Just how rare are rare earth elements? It depends on their price.

There are 17 REEs, with funny names like gadolinium and dysprosium—and all of them are metals.

Their special magnetic, thermal, and corrosion-resistant properties have led engineers to use them in our most familiar electronics.

The rarest ones are still 200 times more plentiful than gold. And the most common are as abundant in the Earth’s crust as nickel, zinc, or lead.

The challenge is that they’re rarely concentrated enough to mine. And when they are, it takes heavy processing with heat and acid, which produces salty, radioactive wastewater.

California was the largest producer of rare earth elements—till China entered the market.

Lower labor costs and looser environmental regulations allowed China to produce such a large supply so cheaply that U.S. mines closed.

With rare earth elements common and cheap, engineers used them in thousands of products.

But once China dominated the market, they began to raise prices and limit supply, to apply political pressure to electronics makers, like Japan.

But this backfired: Higher prices encouraged mines in other countries to reopen and discouraged engineers from using rare earth elements in new designs.

Which goes to show that rare earth elements, like all resources, are subject to the laws of economics.

Supply often depends on how much we’re willing to pay. If the price climbs beyond that, we start looking for alternatives.

Background: Rare Earth Elements

Synopsis: Rare earth elements (REEs) are critical and strategic minerals that governments monitor because they are crucial for high-tech products.
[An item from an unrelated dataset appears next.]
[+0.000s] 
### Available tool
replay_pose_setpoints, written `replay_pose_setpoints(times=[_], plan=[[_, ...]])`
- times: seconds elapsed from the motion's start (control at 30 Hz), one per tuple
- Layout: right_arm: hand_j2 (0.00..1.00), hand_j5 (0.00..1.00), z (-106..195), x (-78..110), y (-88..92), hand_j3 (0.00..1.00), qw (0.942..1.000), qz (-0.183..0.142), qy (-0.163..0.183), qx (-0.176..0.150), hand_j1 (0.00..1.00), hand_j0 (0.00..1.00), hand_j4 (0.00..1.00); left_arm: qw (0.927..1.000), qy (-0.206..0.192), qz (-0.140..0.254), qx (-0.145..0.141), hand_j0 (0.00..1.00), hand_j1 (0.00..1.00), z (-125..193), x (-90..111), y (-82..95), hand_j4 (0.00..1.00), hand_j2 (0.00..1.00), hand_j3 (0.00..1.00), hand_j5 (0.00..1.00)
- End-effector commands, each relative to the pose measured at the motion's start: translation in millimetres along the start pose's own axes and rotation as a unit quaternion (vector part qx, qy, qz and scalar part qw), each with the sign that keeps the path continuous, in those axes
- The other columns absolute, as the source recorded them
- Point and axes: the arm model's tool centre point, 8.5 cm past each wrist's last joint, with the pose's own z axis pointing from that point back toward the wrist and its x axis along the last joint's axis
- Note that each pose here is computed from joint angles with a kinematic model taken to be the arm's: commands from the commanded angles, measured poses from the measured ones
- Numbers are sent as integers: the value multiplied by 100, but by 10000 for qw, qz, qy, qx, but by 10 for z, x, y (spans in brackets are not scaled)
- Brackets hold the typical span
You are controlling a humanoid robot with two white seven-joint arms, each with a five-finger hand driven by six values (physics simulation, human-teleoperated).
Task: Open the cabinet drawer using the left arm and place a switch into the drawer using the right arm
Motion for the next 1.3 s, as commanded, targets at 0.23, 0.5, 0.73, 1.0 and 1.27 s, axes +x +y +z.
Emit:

  • REEs are elements 57 to 71 on the periodic table, plus scandium and yttrium.
    • REEs are used in small quantities, but they improve performance; their key characteristics are magnetism, temperature resistance, and corrosion resistance.
    • REEs are required for military state-of-the-art guidance systems; laser, radar, and sonar technologies; and electronic displays.
    • You probably depend on them in your smartphone, tablet, computer hard drive, flat-screen monitor and television, anti-lock brakes, airbags, electric or hybrid vehicles, and even sunglasses.
  • Geologists joke that REEs “aren’t really rare, they’re just playing hard to get.”
    • REEs are abundant in Earth’s mantle but only concentrate near the surface in igneous intrusions and their late-stage veins as fluorocarbonates (bastnaesite) and phosphates (monazite and xenotime). They may also concentrate in nearby beach sands.
    • Heavy processing with heat and/or acids is required to separate and refine ore into individual REEs from these igneous minerals.
    • Mountain Pass, California, hosts one of the world’s richest REE deposits as bastnaesite in an igneous Precambrian carbonatite deposit.
    • As REE-rich igneous intrusions break down over millions of years they leave behind clay deposits.  REEs are physically adsorbed onto these laterites as the rock weathers away, and this is particularly effective in sub-tropical climates.
    • Ion-adsorption clays are lower grade ore, but are much easier to mine and process—they make up about a third of China’s total REE production.
    • REE production is probably more about chemical engineering than mining.
    • Dangerous byproducts of processing such as extremely salty, radioactive wastewater can create environmental issues.
  • In the 1970s, the U.S. led the world in REE production, principally used to make color TVs. 
    • In the early 1970s, the Nixon administration hosted Chinese scientists as part of normalizing relations between the two countries. With rich deposits of REEs in China, REE processing techniques were some of the technologies shared.
    • China developed their REE resources and improved processing technology.  With cheap labor and less-stringent environmental standards, they ramped up production and dropped prices, causing U.S. mines to close by 2002 because they could not make a profit.
Rare Earth Element producers
REE production from 1950 to 2016. Other producers include Canada, Australia, Russia, China, India, and Brazil. Credit:


  • In the 1990s, the Chinese government began to control the REE market worldwide.
    • As China’s market share increased and higher technology required REEs, the U.S. government became concerned about economic and strategic disruptions. 
  • In 2010, U.S. concerns were realized: China appeared to have developed a new economic super weapon—the REE embargo.
    • In 2010, Chinese export restrictions drove prices up.
    • In September 2010, Japan detained the captain of a Chinese fishing trawler in a disputed maritime area along their borders.
    • The Chinese government announced they would stop all REE exports to Japan, necessary for many electronic and automotive exports; Japan immediately released the fisherman.
  • Although monopolistic control of a key resource appeared to provide China with new power over its trade partners, the super-weapon embargo tool ultimately turned out to be less effective than expected.
    • Rampant smuggling and large inventories—some caused by initial panic buying—buffered the need for the small amounts required for consumer products.
    • Many uses of REEs originally developed because they had been very inexpensive; technological adjustments decreased demand when REEs became more expensive.
    • Expectation of high prices encouraged exploration and development of new mines around the world, creating competition for Chinese REEs.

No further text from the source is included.